## What to work on
Go through the entries below and pick out every line with "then".

## Extracted material
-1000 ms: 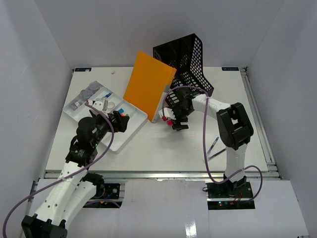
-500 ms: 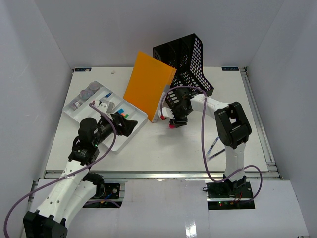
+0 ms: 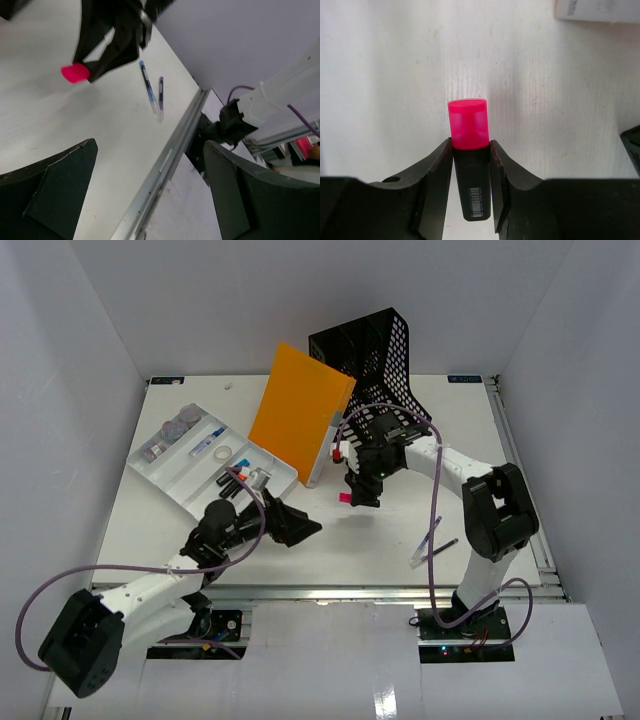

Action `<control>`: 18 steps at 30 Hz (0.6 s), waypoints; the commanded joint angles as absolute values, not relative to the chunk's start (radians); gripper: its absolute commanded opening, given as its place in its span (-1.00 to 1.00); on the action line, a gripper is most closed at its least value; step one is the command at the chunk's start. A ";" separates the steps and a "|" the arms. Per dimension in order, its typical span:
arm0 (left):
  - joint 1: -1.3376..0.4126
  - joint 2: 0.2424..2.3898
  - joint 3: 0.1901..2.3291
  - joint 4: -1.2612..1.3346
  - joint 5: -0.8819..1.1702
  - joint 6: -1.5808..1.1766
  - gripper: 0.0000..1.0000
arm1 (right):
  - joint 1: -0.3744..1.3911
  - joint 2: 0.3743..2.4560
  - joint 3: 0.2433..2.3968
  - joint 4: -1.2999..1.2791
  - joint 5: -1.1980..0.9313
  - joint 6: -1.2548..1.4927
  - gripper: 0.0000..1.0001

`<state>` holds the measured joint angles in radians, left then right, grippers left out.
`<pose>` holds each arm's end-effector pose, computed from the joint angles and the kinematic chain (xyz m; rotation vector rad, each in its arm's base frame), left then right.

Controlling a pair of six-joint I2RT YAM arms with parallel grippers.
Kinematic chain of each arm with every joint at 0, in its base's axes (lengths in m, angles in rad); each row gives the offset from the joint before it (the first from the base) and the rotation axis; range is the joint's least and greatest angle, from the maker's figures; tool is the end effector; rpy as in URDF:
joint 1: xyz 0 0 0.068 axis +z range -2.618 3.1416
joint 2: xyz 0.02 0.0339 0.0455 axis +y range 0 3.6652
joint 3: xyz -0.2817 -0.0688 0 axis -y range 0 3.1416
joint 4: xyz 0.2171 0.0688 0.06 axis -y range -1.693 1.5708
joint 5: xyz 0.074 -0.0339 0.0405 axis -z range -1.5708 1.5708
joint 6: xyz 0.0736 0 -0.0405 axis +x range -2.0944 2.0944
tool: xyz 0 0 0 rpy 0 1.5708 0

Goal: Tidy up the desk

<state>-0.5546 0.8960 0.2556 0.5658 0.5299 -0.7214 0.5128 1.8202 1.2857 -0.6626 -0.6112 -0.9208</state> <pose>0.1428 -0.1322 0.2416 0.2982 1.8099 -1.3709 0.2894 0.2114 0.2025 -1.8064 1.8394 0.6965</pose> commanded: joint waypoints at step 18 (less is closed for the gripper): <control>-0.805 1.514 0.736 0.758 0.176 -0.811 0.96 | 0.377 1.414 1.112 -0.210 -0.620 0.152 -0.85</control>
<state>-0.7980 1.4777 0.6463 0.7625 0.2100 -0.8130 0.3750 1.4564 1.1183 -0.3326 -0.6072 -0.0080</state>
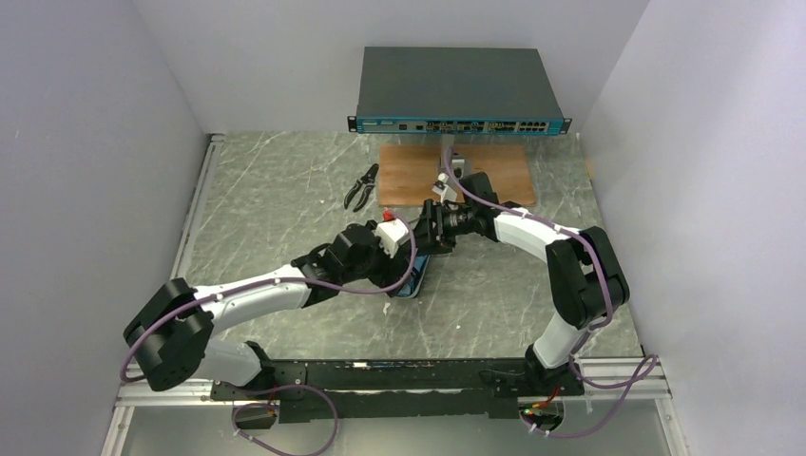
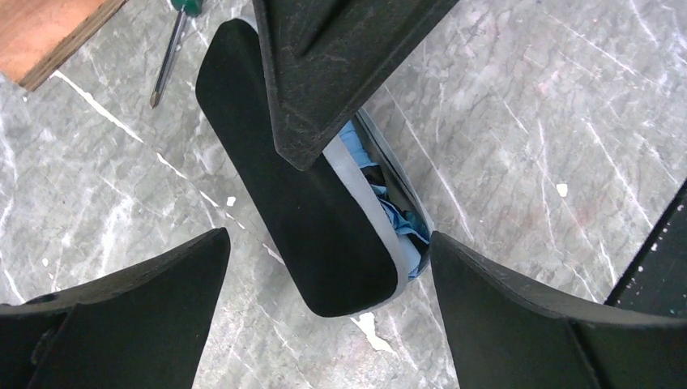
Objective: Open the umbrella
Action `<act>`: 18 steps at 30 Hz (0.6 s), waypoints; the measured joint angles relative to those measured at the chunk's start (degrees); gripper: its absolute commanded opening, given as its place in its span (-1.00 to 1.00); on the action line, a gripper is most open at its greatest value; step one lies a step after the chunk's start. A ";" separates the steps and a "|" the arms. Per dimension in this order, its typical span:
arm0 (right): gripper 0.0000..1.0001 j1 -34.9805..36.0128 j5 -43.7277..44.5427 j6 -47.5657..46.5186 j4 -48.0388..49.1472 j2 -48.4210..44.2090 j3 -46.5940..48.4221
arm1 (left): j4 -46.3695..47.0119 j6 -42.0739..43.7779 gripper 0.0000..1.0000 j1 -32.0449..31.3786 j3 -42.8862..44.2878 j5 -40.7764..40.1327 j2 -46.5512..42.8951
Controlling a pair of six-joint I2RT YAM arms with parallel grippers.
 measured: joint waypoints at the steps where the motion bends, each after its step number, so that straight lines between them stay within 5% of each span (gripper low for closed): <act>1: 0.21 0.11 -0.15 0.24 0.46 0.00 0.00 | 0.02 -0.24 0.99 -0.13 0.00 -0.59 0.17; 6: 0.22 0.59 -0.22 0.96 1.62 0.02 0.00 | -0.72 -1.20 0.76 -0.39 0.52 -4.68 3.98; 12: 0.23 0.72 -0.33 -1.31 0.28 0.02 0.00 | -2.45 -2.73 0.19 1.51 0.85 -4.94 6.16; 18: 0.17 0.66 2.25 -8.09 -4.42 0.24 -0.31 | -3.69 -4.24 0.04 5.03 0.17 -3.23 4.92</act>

## Solution to this task
`<state>` holds the measured joint angles in radians, left then right, grippers left out.
`<pose>` holds each arm's end-effector pose, computed from the joint angles and the kinematic chain (xyz m; rotation vector rad, each in its arm's base frame), left then right.

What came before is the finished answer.